WORK ORDER —
Copy all lines below that use the word "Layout".

Items from a dataset —

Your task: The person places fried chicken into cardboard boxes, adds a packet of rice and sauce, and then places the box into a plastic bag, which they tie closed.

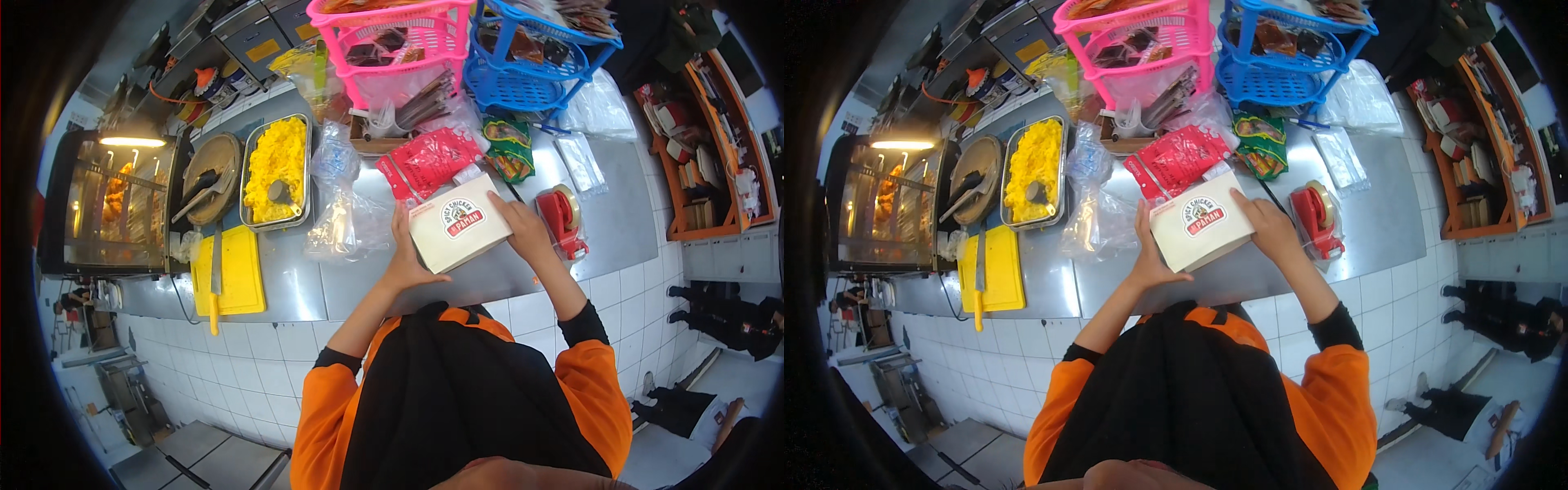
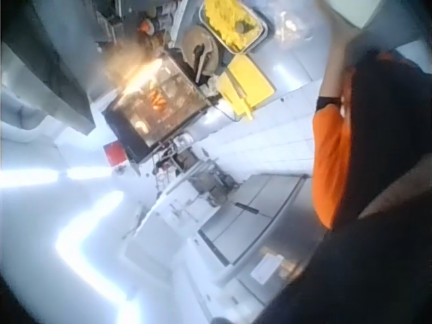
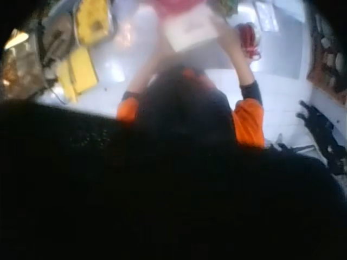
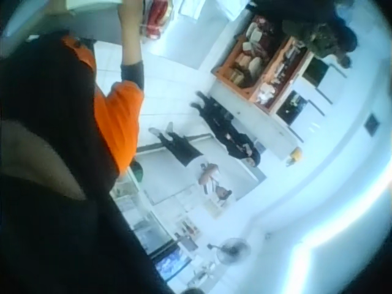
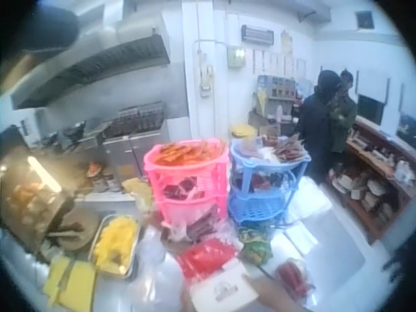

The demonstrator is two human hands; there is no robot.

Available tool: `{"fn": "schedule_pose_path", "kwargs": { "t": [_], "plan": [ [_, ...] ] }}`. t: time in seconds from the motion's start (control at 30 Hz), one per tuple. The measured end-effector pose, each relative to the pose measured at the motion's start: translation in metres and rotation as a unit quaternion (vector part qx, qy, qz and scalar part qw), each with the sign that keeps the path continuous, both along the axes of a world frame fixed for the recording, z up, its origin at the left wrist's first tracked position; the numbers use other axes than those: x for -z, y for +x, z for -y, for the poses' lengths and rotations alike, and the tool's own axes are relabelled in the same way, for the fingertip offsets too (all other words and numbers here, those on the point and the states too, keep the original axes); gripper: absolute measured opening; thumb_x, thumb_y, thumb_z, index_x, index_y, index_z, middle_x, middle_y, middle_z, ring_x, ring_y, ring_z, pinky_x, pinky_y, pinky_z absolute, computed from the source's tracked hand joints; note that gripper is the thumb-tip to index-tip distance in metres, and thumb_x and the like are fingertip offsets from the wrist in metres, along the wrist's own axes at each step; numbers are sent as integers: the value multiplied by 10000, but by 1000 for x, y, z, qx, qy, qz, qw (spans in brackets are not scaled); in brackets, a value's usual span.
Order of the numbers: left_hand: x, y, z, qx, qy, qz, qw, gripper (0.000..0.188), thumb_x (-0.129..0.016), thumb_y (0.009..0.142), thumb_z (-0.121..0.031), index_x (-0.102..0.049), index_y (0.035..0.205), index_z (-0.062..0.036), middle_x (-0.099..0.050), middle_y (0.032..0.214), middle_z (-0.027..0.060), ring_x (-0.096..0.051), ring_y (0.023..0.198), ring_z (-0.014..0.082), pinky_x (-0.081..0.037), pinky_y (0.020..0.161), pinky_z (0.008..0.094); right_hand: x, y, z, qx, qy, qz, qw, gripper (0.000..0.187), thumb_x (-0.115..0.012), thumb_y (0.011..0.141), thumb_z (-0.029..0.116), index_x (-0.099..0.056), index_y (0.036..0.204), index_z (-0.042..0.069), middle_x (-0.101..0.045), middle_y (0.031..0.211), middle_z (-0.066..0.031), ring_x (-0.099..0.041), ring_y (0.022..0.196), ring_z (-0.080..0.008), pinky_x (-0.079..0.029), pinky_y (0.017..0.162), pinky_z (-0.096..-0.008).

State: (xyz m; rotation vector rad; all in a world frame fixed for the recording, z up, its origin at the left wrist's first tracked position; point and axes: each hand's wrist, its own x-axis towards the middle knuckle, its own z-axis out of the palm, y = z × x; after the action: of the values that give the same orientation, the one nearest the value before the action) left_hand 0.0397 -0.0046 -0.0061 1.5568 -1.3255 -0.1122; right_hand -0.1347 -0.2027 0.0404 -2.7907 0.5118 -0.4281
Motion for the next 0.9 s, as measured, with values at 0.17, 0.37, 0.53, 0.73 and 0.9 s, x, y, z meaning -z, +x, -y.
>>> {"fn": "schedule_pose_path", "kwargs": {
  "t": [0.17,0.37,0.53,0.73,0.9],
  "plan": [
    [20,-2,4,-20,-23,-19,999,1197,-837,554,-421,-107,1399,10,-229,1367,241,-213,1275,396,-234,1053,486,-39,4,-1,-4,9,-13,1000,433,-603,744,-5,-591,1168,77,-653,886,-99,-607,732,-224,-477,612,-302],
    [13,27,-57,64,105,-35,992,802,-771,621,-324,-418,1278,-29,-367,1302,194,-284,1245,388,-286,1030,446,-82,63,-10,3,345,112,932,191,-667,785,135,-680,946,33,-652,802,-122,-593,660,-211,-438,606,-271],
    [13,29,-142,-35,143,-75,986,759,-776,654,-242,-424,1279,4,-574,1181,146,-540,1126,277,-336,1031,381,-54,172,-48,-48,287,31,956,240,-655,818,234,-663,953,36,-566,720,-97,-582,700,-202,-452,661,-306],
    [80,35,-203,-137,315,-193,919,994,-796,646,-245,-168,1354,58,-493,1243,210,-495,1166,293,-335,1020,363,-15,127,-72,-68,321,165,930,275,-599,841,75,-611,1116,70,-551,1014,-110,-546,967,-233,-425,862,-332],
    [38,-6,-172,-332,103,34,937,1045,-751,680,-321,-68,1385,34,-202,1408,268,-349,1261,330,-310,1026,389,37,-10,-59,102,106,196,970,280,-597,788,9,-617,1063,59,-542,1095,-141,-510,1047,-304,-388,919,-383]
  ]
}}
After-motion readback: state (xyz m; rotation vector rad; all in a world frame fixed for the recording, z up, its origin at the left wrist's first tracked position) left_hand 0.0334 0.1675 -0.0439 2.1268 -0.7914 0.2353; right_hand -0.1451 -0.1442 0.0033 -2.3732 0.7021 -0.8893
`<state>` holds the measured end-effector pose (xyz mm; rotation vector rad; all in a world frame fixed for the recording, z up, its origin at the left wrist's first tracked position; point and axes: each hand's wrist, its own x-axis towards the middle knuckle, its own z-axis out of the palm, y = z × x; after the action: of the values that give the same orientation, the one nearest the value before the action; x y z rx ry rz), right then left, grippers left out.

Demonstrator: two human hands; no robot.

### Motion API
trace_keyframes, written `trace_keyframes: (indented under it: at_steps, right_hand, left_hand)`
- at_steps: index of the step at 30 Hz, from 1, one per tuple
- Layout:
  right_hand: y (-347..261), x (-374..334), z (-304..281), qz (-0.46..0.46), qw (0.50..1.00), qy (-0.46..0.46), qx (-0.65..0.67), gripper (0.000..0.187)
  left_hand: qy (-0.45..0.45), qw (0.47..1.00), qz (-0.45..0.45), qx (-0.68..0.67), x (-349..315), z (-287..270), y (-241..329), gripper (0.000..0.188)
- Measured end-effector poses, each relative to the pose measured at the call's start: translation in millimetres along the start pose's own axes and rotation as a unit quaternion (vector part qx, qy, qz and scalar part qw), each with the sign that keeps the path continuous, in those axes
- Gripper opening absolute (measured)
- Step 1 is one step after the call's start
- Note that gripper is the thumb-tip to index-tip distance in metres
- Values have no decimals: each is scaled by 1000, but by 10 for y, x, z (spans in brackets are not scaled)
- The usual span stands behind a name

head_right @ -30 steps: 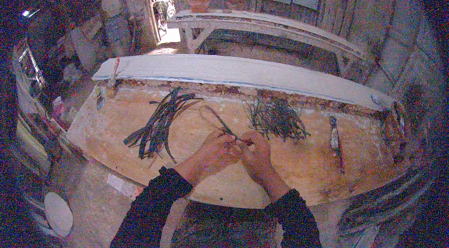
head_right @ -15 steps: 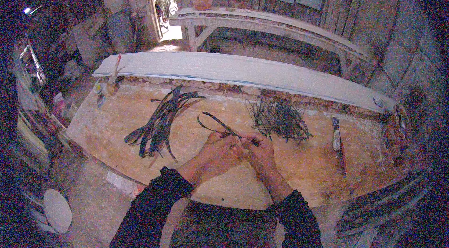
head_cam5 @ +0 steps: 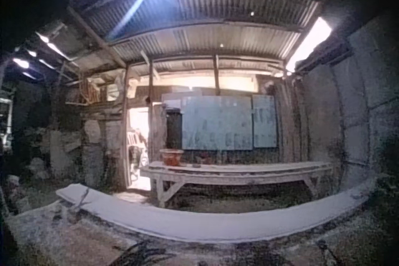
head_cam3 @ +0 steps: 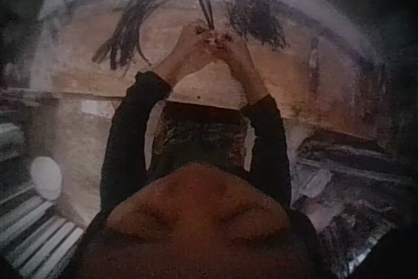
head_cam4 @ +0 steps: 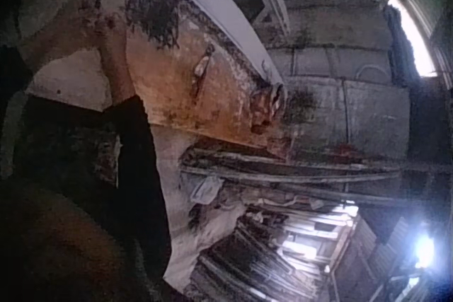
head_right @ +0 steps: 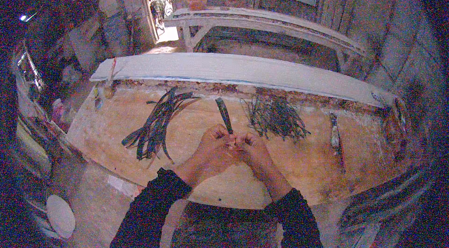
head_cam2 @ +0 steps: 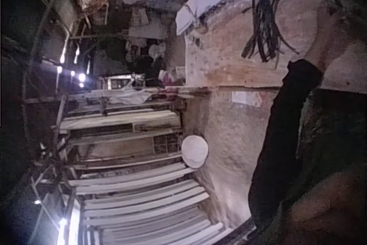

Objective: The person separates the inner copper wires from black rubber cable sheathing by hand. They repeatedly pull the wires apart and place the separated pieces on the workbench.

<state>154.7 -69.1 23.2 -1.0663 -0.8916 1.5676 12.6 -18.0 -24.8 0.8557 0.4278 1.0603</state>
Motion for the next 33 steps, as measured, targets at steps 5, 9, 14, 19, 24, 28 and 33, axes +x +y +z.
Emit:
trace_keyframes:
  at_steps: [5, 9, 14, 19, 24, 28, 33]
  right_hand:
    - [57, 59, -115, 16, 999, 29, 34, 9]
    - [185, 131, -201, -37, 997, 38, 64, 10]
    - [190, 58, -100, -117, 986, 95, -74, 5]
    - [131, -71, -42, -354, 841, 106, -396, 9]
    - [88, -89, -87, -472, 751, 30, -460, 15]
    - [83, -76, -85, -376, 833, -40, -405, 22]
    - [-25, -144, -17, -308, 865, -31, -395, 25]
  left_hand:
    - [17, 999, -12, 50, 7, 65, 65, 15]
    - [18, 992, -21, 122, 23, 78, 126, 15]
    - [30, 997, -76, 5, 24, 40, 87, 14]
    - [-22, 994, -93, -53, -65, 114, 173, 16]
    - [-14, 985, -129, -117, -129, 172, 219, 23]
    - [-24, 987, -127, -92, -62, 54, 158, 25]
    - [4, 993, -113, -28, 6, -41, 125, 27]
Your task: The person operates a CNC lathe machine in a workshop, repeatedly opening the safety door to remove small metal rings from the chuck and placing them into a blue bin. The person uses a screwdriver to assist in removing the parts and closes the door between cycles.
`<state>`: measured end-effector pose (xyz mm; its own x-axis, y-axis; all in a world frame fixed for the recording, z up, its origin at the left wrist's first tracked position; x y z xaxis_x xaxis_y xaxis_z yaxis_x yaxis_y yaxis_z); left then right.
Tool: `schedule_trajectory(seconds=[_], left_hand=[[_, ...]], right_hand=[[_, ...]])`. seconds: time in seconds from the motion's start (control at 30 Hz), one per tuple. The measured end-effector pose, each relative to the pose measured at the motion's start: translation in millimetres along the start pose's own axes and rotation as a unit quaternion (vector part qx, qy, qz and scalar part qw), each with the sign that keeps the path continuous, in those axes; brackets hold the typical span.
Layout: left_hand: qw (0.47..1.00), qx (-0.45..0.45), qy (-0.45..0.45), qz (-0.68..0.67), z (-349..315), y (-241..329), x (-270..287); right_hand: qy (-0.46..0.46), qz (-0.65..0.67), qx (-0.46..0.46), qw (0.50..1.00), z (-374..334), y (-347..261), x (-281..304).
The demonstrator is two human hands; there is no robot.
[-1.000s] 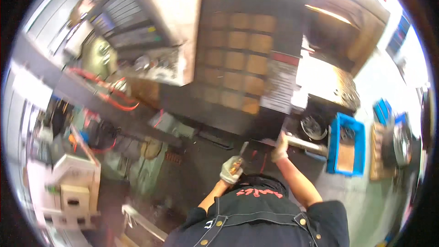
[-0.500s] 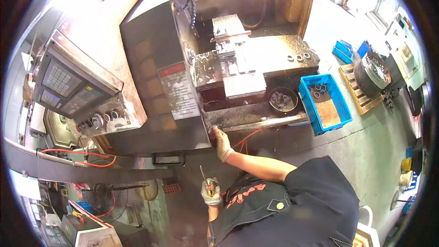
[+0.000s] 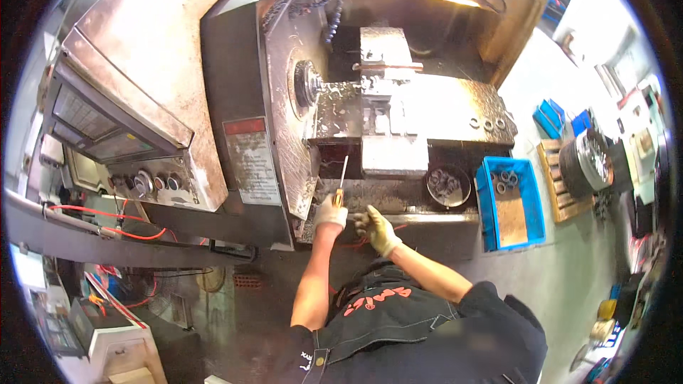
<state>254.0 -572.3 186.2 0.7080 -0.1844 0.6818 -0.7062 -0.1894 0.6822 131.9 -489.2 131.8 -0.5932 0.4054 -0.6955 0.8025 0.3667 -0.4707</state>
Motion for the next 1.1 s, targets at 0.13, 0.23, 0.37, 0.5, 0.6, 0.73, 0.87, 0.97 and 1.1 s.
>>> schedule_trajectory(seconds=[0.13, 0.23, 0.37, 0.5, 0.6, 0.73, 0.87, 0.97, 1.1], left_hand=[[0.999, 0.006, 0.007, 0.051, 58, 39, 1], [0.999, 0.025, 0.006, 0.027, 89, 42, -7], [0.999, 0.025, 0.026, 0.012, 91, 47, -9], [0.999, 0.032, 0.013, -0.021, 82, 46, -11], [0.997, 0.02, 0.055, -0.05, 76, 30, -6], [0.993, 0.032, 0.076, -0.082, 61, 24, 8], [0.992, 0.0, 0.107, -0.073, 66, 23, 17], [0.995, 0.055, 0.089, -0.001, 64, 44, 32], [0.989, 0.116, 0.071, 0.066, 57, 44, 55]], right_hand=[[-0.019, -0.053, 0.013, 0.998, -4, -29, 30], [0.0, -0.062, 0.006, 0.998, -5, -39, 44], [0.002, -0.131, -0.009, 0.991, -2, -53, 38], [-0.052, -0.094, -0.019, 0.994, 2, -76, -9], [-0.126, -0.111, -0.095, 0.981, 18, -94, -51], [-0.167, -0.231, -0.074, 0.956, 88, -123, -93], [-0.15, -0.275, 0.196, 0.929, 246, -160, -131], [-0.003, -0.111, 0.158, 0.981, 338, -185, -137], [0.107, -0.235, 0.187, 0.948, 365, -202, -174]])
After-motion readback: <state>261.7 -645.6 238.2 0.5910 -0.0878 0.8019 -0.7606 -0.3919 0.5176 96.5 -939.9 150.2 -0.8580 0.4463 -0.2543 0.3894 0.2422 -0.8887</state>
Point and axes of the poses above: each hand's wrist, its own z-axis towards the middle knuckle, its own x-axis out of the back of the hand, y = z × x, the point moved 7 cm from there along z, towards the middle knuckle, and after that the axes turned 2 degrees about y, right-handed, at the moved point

SOLUTION TO THIS EXERCISE —
- Layout:
Layout: left_hand: qw (0.47..1.00), qx (-0.45..0.45), qy (-0.45..0.45), qz (-0.68..0.67), z (-349..315), y (-241..329), x (-270..287); right_hand: qy (-0.46..0.46), qz (-0.65..0.67), qx (-0.46..0.46), qw (0.50..1.00), z (-374..334), y (-347..261), x (-281..304).

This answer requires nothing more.